**Exercise instructions**:
Return a copy of every line in the data below that contains "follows".

Dataset excerpts

┌────────

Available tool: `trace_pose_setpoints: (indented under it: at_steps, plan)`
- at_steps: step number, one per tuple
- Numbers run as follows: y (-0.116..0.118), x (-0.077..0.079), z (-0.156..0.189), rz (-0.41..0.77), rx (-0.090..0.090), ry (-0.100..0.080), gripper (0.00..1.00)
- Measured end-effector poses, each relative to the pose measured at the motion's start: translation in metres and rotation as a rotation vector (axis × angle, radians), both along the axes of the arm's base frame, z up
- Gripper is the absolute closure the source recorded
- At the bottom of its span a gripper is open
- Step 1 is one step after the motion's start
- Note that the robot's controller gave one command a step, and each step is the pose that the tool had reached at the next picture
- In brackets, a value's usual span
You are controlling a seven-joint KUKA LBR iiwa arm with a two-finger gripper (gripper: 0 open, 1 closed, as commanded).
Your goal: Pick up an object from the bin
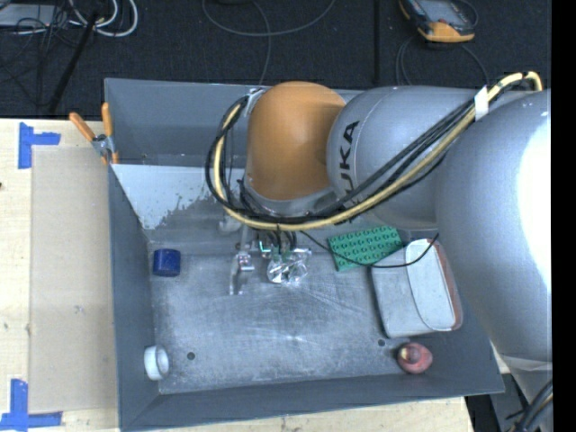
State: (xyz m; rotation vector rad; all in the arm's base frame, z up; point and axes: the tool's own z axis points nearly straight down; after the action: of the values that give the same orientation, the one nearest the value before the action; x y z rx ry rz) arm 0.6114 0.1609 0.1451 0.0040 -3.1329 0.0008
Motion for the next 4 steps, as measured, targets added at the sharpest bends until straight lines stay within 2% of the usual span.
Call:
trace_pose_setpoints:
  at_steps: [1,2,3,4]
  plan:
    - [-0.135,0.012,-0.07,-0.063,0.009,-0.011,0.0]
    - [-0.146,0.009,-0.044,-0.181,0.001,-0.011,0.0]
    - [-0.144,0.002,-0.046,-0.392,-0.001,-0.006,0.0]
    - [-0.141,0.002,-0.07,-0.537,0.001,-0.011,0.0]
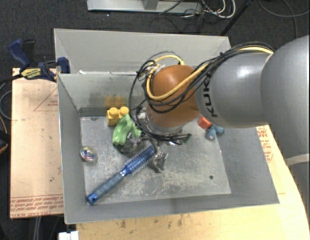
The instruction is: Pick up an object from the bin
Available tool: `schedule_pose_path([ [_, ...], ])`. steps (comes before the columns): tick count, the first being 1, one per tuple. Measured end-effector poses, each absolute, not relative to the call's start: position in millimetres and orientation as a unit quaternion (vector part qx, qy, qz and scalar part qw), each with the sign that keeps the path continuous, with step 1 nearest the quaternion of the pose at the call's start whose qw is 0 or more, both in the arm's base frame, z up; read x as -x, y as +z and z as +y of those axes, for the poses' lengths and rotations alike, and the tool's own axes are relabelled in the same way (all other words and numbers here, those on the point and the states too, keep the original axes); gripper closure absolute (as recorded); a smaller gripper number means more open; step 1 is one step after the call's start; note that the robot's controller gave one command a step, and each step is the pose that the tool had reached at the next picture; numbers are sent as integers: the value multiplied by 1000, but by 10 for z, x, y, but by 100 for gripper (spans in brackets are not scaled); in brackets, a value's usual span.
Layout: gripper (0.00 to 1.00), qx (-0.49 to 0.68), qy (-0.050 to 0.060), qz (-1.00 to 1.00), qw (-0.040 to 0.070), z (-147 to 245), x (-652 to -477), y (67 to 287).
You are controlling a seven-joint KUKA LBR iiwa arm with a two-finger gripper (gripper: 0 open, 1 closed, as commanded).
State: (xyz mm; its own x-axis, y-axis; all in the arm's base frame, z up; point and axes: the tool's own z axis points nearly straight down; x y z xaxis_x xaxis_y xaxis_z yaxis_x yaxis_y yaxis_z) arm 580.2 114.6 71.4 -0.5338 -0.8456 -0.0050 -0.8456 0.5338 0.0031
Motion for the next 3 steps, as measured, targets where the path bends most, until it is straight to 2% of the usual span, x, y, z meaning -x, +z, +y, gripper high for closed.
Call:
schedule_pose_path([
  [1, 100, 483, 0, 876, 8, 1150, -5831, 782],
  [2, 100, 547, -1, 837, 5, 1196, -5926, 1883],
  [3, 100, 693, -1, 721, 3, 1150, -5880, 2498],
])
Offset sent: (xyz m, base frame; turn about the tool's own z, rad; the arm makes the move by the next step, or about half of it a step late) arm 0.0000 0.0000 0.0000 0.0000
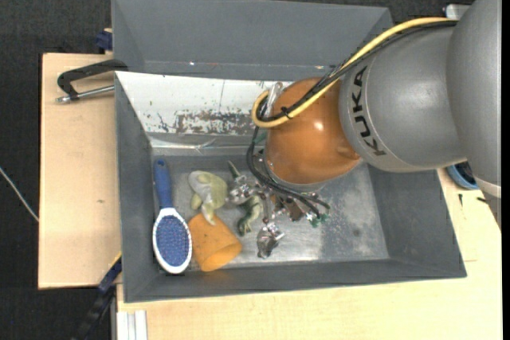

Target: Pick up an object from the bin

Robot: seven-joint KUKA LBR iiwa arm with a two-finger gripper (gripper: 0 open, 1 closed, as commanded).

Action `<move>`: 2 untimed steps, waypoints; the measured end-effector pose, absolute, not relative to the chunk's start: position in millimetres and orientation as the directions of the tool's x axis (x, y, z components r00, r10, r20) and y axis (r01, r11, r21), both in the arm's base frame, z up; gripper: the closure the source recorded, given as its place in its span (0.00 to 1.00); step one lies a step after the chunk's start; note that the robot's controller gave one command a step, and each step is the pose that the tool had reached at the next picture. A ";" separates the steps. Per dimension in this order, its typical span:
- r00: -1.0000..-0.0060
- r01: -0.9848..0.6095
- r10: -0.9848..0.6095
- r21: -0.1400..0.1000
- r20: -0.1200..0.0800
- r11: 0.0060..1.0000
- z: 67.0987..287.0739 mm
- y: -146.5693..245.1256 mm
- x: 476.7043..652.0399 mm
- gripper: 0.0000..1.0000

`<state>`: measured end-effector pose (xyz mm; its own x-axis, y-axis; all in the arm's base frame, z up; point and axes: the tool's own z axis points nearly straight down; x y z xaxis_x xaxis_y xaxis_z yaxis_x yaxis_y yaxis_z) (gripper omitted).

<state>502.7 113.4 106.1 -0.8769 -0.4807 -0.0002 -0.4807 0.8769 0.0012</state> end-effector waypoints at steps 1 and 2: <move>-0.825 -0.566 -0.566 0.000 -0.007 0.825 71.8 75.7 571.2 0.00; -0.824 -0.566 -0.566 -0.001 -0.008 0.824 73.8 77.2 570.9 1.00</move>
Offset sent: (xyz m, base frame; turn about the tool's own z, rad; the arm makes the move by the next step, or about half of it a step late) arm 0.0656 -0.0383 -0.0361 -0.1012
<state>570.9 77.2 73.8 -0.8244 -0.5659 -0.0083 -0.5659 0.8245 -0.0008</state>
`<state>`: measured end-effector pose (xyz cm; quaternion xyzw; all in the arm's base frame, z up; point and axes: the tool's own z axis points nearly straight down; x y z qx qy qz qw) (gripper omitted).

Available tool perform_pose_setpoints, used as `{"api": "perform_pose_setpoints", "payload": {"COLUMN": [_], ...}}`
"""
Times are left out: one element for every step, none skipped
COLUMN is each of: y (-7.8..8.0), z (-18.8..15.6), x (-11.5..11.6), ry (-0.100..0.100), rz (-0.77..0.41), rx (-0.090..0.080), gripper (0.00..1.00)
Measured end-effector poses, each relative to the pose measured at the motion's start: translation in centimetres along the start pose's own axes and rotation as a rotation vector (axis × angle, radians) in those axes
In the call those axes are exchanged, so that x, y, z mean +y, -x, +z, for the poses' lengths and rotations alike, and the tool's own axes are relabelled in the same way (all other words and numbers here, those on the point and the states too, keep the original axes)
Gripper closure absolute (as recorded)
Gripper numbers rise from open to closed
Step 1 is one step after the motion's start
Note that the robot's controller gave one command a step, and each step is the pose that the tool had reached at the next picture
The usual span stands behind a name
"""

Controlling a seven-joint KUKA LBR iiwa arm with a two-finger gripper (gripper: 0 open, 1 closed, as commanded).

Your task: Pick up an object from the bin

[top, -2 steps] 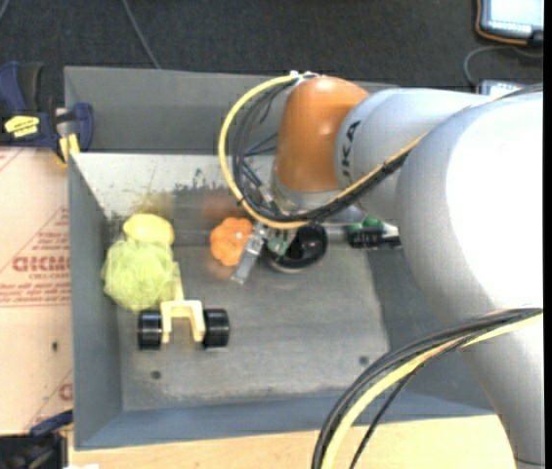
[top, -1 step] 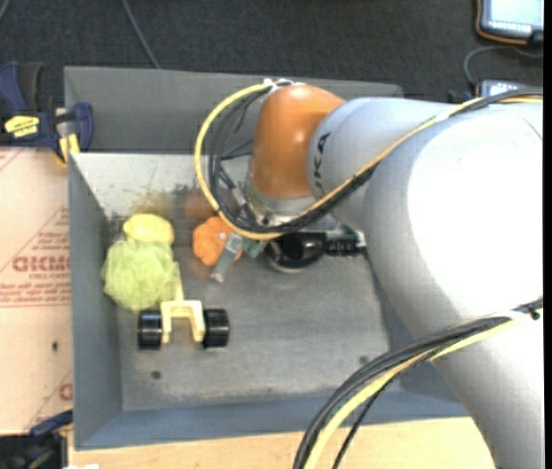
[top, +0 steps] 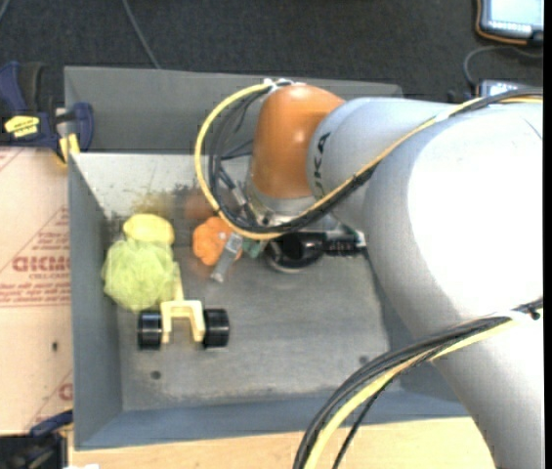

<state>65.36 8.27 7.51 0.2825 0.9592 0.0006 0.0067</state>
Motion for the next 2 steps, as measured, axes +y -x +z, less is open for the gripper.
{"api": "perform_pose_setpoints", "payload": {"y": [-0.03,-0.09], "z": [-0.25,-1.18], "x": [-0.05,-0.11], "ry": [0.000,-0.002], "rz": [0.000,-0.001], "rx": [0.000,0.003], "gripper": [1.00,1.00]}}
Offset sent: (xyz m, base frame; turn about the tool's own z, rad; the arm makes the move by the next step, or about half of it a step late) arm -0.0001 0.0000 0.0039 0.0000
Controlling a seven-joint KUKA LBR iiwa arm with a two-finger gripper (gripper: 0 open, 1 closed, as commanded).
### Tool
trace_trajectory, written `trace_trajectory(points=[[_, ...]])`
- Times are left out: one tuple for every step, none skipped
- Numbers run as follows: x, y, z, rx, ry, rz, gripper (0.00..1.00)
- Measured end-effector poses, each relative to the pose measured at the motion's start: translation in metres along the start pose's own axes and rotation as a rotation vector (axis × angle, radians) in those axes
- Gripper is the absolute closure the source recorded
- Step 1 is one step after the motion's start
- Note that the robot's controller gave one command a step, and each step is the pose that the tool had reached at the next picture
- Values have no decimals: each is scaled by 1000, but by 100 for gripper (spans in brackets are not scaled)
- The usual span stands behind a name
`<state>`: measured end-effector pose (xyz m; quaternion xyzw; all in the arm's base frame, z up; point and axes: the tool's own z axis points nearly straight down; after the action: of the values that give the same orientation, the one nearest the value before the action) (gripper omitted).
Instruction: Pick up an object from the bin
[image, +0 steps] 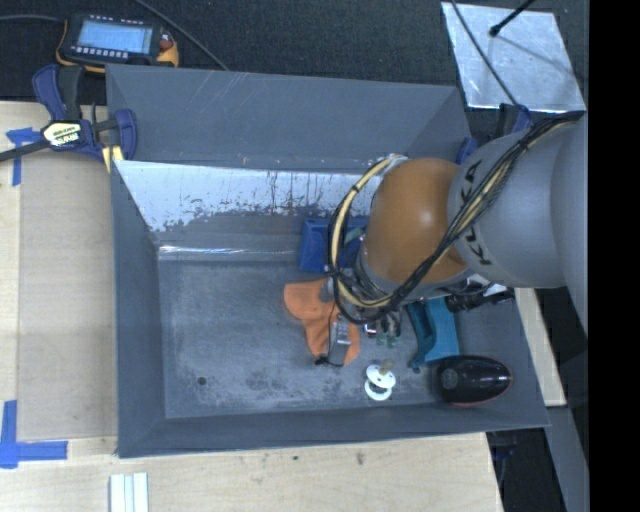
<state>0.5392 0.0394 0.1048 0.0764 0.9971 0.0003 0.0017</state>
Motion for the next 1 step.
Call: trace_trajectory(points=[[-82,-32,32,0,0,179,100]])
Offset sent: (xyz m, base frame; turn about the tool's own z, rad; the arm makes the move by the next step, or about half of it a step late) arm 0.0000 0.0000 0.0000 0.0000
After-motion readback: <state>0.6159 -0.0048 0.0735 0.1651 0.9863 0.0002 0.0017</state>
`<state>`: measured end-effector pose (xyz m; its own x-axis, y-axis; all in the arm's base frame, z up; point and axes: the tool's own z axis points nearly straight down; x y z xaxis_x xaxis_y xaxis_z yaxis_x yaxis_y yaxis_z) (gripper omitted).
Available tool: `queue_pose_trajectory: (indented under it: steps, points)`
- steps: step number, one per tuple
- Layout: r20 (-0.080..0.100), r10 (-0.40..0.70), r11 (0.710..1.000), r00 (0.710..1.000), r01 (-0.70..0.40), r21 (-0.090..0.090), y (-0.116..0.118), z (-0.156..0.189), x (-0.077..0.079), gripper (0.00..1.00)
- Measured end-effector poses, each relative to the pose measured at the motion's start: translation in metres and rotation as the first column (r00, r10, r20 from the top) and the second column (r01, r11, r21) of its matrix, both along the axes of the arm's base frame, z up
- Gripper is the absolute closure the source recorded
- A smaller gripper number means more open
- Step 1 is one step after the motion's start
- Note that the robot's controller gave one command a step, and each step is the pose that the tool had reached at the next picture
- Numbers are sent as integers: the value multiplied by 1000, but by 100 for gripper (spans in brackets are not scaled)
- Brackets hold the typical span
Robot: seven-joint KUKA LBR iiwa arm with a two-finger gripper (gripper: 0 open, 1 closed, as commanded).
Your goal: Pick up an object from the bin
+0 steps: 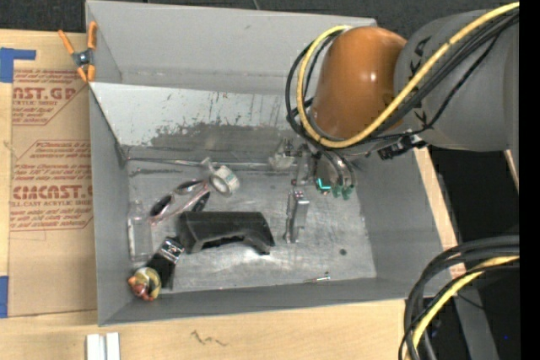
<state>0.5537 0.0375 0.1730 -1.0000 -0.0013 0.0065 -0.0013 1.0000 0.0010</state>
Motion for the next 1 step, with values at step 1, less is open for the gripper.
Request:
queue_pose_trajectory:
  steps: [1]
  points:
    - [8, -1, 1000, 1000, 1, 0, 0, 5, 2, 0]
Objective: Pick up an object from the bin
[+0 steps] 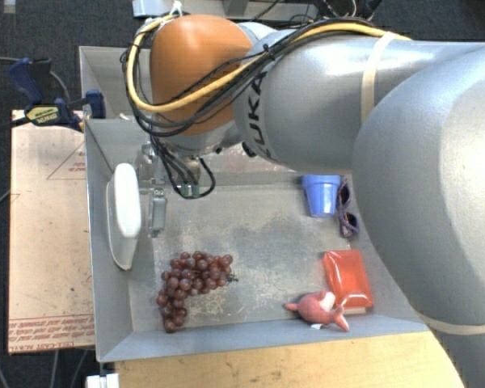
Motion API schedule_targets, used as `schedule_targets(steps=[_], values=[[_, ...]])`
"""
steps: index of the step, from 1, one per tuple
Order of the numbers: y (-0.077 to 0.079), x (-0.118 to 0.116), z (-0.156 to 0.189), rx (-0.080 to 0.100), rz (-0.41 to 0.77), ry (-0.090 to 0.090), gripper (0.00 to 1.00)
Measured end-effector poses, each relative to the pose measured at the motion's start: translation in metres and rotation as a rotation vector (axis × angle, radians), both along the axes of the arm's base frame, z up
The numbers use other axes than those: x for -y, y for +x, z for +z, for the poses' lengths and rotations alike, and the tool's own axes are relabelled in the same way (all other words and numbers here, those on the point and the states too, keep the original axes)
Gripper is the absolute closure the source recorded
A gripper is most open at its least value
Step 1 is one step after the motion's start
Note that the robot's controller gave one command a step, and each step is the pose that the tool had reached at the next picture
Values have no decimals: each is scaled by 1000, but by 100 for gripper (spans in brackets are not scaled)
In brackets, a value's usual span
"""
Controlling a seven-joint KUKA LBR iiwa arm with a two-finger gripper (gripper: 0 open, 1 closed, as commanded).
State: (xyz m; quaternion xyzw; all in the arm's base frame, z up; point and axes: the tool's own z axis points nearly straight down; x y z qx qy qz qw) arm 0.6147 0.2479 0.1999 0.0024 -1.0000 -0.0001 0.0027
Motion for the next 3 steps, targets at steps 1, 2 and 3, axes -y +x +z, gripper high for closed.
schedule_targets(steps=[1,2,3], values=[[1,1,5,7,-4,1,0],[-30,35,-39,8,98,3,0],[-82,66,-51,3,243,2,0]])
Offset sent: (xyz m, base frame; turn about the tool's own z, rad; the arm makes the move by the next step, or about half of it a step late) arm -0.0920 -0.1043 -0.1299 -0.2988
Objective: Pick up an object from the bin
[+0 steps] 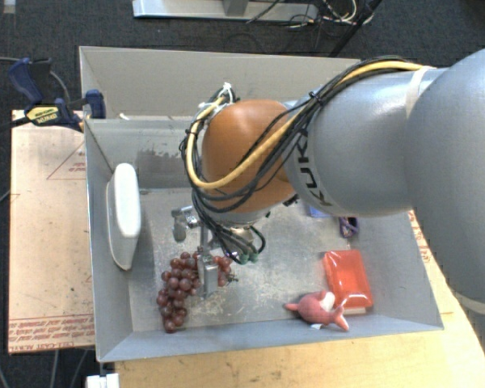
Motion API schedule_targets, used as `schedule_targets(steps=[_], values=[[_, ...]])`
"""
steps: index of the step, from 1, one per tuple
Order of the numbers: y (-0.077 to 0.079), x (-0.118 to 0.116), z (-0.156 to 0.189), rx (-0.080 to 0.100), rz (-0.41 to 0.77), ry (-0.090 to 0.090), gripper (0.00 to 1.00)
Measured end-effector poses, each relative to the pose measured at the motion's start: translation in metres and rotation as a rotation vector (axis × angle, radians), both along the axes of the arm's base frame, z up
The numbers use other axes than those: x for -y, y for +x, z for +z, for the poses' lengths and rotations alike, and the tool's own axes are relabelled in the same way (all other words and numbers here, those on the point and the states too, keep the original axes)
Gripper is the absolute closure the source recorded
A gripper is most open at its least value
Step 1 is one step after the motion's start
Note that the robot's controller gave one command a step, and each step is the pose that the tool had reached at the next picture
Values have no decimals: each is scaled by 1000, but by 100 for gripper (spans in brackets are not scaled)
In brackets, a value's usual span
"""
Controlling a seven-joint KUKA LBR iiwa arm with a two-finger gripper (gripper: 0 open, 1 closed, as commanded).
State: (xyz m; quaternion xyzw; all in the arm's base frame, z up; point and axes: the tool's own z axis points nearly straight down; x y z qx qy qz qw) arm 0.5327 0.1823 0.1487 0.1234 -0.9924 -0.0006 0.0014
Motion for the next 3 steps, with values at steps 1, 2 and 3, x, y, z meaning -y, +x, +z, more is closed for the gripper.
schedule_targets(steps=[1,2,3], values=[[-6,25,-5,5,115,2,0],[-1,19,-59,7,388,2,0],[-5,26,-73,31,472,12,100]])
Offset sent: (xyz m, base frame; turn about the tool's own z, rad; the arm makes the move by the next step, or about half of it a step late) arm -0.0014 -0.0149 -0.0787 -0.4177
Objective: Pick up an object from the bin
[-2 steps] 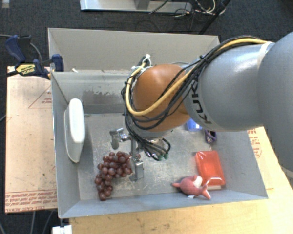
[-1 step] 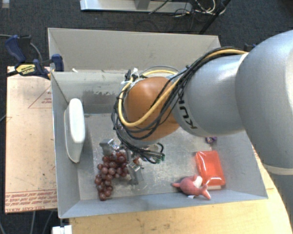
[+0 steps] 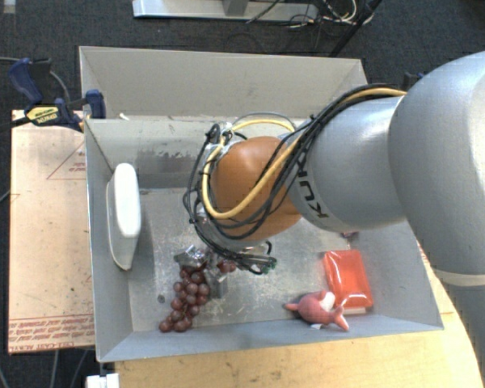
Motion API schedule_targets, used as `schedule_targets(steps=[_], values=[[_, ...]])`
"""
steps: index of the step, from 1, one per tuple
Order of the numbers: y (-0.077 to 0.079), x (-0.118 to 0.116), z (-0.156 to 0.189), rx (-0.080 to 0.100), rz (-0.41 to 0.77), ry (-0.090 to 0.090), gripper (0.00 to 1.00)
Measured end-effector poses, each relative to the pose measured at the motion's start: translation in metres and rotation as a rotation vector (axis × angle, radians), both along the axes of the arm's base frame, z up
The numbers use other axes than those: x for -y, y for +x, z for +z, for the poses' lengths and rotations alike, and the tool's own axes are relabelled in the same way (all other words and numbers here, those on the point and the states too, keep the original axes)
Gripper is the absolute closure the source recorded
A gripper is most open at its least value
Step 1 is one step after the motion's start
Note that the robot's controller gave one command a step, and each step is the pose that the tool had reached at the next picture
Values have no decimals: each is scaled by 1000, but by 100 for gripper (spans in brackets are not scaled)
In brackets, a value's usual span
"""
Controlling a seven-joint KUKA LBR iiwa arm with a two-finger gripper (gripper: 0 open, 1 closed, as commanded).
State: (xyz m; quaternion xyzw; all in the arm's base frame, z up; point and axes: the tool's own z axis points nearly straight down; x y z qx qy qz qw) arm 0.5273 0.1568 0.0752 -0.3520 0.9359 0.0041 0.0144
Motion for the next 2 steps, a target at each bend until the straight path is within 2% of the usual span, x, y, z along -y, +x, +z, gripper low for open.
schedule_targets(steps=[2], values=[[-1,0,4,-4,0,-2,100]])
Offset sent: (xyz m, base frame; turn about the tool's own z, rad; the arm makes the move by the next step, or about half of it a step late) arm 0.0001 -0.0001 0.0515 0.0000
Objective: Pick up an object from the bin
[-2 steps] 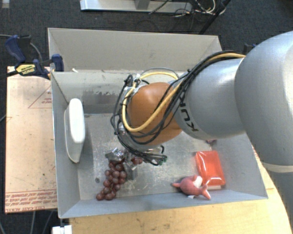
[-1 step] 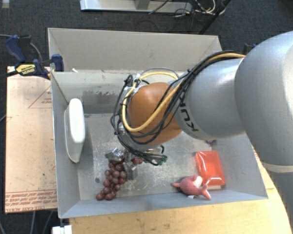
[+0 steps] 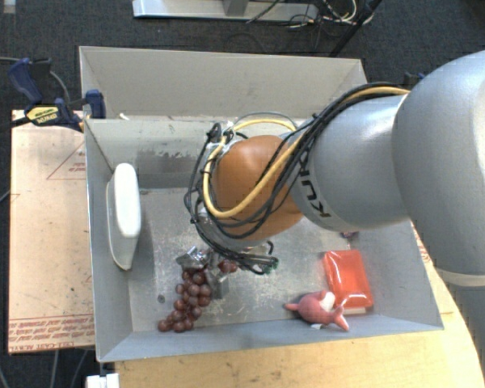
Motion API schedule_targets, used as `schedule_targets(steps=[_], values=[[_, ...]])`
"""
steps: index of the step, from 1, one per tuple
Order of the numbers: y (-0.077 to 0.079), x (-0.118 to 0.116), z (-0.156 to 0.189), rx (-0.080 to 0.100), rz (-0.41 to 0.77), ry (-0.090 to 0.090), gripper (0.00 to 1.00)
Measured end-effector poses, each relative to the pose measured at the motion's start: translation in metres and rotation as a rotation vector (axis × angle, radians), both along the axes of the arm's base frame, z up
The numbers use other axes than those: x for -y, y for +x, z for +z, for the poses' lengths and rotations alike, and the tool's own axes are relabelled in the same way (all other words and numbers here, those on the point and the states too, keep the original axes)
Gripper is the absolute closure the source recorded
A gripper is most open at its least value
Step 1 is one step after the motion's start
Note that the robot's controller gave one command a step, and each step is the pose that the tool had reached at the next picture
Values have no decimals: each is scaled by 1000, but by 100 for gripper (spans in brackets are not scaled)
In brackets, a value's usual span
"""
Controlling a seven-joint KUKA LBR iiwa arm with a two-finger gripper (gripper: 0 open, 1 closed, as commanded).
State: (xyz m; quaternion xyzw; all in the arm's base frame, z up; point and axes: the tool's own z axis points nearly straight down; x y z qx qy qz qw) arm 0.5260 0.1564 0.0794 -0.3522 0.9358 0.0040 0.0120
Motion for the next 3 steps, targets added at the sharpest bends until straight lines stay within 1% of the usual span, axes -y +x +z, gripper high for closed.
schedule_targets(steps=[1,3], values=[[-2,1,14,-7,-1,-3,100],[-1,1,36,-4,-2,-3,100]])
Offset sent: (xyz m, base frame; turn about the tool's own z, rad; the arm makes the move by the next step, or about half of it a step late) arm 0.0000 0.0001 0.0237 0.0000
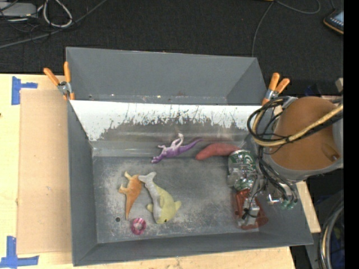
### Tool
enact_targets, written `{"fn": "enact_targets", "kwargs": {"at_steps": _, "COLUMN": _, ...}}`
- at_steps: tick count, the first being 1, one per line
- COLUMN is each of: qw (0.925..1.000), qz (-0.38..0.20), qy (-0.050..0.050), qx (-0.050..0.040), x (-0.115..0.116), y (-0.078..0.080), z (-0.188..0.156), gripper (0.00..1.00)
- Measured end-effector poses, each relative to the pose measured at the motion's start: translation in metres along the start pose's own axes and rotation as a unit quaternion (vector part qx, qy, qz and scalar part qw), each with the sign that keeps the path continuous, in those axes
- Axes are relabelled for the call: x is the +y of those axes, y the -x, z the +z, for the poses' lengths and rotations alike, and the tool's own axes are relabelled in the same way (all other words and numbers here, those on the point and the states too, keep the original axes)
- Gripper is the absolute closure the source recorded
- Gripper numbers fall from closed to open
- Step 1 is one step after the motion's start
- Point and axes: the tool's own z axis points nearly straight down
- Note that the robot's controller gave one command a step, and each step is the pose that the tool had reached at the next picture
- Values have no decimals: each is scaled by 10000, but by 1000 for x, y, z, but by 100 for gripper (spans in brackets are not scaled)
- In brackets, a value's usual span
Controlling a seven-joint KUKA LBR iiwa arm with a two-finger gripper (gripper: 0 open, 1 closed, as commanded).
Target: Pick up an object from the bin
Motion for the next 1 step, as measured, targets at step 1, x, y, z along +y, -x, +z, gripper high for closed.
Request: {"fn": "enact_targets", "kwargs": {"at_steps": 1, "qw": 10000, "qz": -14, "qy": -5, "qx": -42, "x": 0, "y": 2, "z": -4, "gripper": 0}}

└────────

**Output for this task**:
- Numbers run as follows: y (-0.116..0.118), x (-0.077..0.079), z (-0.156..0.189), rz (-0.41..0.77), rx (-0.090..0.090), ry (-0.100..0.080), gripper (0.00..1.00)
- Numbers run as follows: x, y, z, rx, ry, rz, gripper (0.00..1.00)

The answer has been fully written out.